¿Verdad que alguna vez han dejado de sentirse pertenecientes a algo? No, no hablo de no sentirse perteneciente a algo, sino de dejar de sentirse perteneciente a algo. Ese paso de estar en algo a dejar de estarlo, al menos como sensación.
Pertenezco a algún grupo. Lo cual no quiere decir que me incluya en ese grupo. Soy elemento de algún conjunto, pero no estoy incluido en él, matemáticamente hablando. ¡Me lo explique!

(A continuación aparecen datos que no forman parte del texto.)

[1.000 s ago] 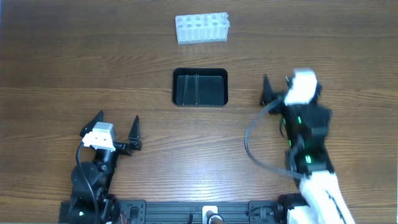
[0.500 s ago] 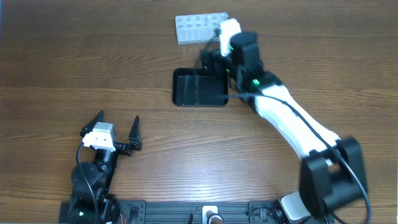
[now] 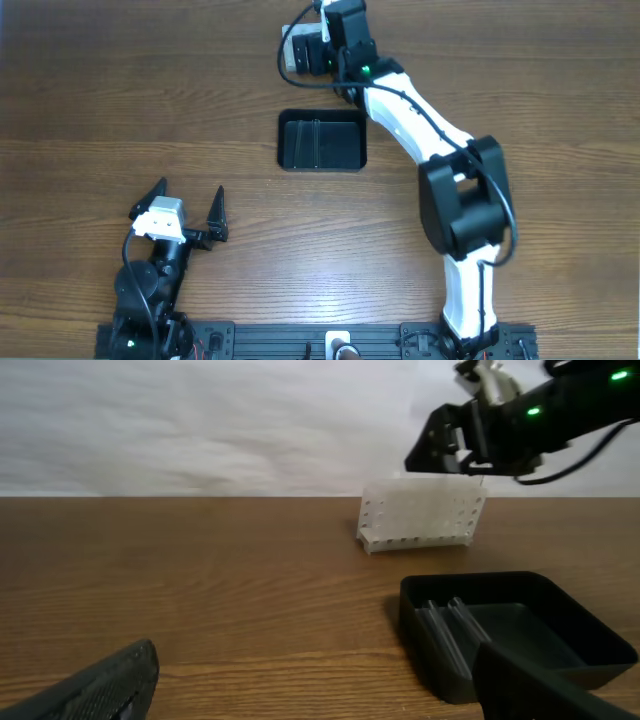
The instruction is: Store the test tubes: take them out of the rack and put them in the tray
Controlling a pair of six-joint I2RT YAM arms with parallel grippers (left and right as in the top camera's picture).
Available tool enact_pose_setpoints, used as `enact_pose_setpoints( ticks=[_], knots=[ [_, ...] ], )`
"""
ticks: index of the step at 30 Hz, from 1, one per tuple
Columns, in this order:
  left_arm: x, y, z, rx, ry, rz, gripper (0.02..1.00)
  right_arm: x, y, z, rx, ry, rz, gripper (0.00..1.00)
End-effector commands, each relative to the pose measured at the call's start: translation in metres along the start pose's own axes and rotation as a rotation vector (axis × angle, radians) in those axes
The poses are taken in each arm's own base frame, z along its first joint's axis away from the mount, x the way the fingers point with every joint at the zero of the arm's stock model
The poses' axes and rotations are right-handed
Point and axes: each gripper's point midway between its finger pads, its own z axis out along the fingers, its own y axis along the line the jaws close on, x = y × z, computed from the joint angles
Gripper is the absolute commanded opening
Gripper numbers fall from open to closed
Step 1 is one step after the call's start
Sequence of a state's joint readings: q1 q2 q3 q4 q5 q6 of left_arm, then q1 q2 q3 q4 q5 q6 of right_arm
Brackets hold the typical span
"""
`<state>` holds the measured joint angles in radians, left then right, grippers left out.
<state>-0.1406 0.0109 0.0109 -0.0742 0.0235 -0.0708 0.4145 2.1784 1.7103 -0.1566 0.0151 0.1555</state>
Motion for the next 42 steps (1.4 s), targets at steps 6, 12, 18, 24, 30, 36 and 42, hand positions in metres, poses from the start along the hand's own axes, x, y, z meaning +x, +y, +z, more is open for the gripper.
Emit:
enact_pose_setpoints(
  ticks=[6, 12, 18, 24, 30, 36, 42],
  knots=[
    [0.001, -0.001, 0.000, 0.007, 0.000, 0.011, 1.000, -0.015, -0.009, 0.032, 0.104, -0.055, -0.021, 0.921],
    [0.001, -0.001, 0.000, 0.007, 0.000, 0.011, 1.000, -0.013, -0.018, 0.031, 0.160, -0.050, -0.029, 0.759],
    [0.001, -0.001, 0.000, 0.007, 0.000, 0.011, 1.000, -0.011, -0.019, 0.030, 0.176, -0.043, -0.040, 0.656],
    [0.001, -0.001, 0.000, 0.007, 0.000, 0.011, 1.000, -0.009, -0.018, 0.030, 0.176, -0.037, -0.041, 0.500],
    [0.001, -0.001, 0.000, 0.007, 0.000, 0.011, 1.000, -0.009, -0.018, 0.031, 0.176, -0.035, -0.049, 0.415],
    [0.001, -0.001, 0.000, 0.007, 0.000, 0.011, 1.000, -0.008, -0.023, 0.030, 0.202, -0.032, -0.049, 0.323],
    [0.001, -0.001, 0.000, 0.007, 0.000, 0.011, 0.998, -0.008, -0.023, 0.030, 0.203, -0.032, -0.052, 0.264]
  ],
)
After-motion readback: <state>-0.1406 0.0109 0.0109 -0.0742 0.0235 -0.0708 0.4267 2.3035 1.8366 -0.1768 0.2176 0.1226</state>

He puntualizado con «matemáticamente hablando» porque, por muy conjunto que me considere, ningún conjunto es elemento de sí mismo, según uno de los axiomas de Zermelo-Fraenkel para la Teoría de Conjuntos. Si «yo» fuera un conjunto, yo estaría incluido en el conjunto «yo», pero no pertenecería al conjunto «yo», pues el operador-palabra «pertenecer» está reservado a elementos, no a conjuntos. Además, cuando se habla de axioma, no se está aludiendo a evidencia, y esto debe quedar claro. Pero en matemáticas hay que empezar por algo y se parte de axiomas. Aunque tampoco exactamente, pues, como en este caso, el dichoso axioma de Zermelo-Fraenkel (y otros) surge para vencer una paradoja: ¿Puede el mecánico de una ciudad arreglar el coche a todas las personas de su ciudad, pero no a las que se arreglan el coche a sí mismas?

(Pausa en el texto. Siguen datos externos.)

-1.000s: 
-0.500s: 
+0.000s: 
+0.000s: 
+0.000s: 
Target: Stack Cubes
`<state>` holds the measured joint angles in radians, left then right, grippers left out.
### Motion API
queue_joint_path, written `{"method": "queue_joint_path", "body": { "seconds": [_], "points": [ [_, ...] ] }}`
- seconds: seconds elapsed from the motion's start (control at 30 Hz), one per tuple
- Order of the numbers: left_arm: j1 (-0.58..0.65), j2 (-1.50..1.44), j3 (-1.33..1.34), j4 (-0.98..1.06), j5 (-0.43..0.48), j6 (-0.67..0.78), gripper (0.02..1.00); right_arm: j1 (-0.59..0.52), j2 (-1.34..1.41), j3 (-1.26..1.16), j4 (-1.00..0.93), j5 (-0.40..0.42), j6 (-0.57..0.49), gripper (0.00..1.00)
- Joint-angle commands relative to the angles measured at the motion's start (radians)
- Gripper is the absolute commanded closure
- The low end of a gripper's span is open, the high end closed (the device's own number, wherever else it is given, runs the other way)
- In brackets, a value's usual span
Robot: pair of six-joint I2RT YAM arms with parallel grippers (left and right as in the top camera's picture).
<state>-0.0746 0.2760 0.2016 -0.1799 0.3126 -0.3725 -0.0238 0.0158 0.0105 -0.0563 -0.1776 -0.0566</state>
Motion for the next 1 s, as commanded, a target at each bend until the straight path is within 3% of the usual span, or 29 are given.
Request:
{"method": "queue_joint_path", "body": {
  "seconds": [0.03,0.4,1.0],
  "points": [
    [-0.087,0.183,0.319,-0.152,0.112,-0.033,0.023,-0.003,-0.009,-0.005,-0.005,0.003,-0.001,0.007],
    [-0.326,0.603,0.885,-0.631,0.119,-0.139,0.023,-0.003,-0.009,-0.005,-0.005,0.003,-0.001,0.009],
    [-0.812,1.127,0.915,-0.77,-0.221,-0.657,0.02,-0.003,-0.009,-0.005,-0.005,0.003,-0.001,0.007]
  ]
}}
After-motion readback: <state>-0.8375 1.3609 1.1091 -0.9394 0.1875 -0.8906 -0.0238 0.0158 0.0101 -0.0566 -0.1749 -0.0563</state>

La cuestión es si en algún caso puedo ser considerado un objeto matemático. No diré que soy un elemento; no, al menos, en conjunto.

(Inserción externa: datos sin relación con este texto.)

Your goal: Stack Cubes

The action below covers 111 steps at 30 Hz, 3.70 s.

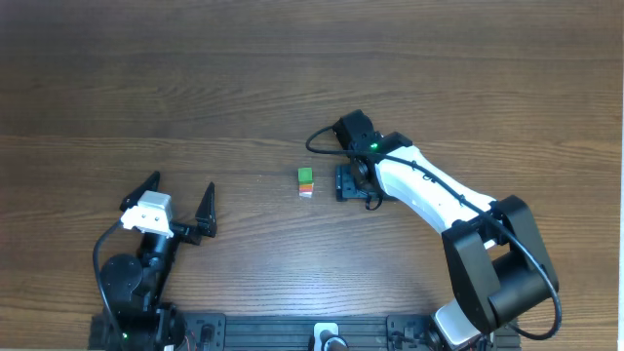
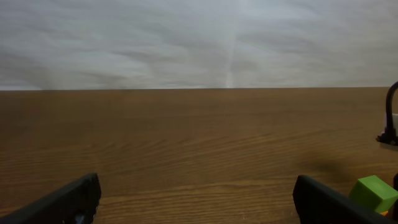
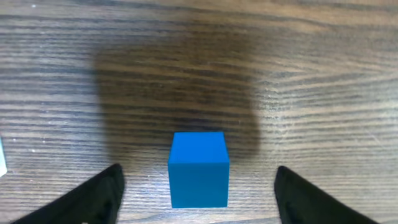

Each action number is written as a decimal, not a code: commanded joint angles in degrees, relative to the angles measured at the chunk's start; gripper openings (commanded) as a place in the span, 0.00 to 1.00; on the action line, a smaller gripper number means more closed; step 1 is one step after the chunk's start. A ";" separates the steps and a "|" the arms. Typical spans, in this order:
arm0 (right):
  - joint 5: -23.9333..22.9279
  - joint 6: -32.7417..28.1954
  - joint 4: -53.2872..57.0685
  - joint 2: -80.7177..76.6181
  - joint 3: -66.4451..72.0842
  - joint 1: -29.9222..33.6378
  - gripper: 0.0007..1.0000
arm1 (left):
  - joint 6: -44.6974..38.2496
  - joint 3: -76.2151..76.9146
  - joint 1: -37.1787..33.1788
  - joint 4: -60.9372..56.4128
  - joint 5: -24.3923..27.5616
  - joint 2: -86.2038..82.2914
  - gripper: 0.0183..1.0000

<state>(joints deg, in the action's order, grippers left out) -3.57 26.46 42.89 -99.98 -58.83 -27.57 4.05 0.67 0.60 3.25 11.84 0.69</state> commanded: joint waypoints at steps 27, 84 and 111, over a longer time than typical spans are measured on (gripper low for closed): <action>-0.50 -1.25 -0.94 -1.92 0.50 -0.22 0.26 | -0.85 -0.28 0.20 0.00 0.55 -0.35 1.00; -0.35 9.92 22.23 -4.00 -31.08 -17.03 0.11 | -0.83 -0.28 0.20 0.00 0.55 -0.35 1.00; -0.81 9.90 21.16 -5.27 -31.06 -15.54 0.11 | -0.83 -0.28 0.20 0.00 0.55 -0.35 1.00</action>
<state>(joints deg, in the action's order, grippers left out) -3.55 36.01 64.25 -104.31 -88.68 -43.48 4.05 0.67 0.60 3.25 11.84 0.69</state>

«No me caso con nadie» es una declaración de intenciones. «No me casen con nadie» es una petición. Es tan sencillo como pedirles que desistan de adscribirme a colectivo alguno. Por favor, no lo hagan.
La última vez me costó el divorcio. A ver, que no es que acabar con el matrimonio sea una desgracia en sí misma, pero el trance que se pasa no es agradable. Especialmente, siendo un replicante que ha visto naves en llamas más allá de Orión, con todo lo que eso conlleva.
Muchas veces «mejor será ser malo que malestimado», como soltó Shakespeare en algún soneto. Que rara vez atesora sabiduría quien ignora al prójimo y no hay menoscabo en rehuir a quienes se aglomeran con el único propósito de auparse. Son esos mal llamados equipos a los que no me adscribo. Petulantes, henchidos de la gloria que se procuran como turba, no me interesan. Ni me interesa esa «sana» competencia contra otros similares. Esa sana rivalidad que penetra y termina resquebrajando al propio equipo. Porque, es verdad, nuestra condición humana nos hace trastabillar con la palabra dada y el cántaro se rompe de tanto ir a la fuente. Porque es cierto y no puedo remediarlo, ni con esta declaración de intenciones, y siempre acabo figurando en una lista de algo. Listo para llevarme cordialmente o como buenamente puedo con quienes me arrejunto. Pero juro que no lo busco, que acabo precipitando como ancla de barco que fondea.
Y, claro, me granjeo enemistades. No soy amigo de veleidades, como tampoco soy rival para quienes asumen las cosas claras. Navego, simplemente. Es inevitable.
Tal vez sean las feromonas, que me tienen en un sinvivir. Ya no sé qué pensar.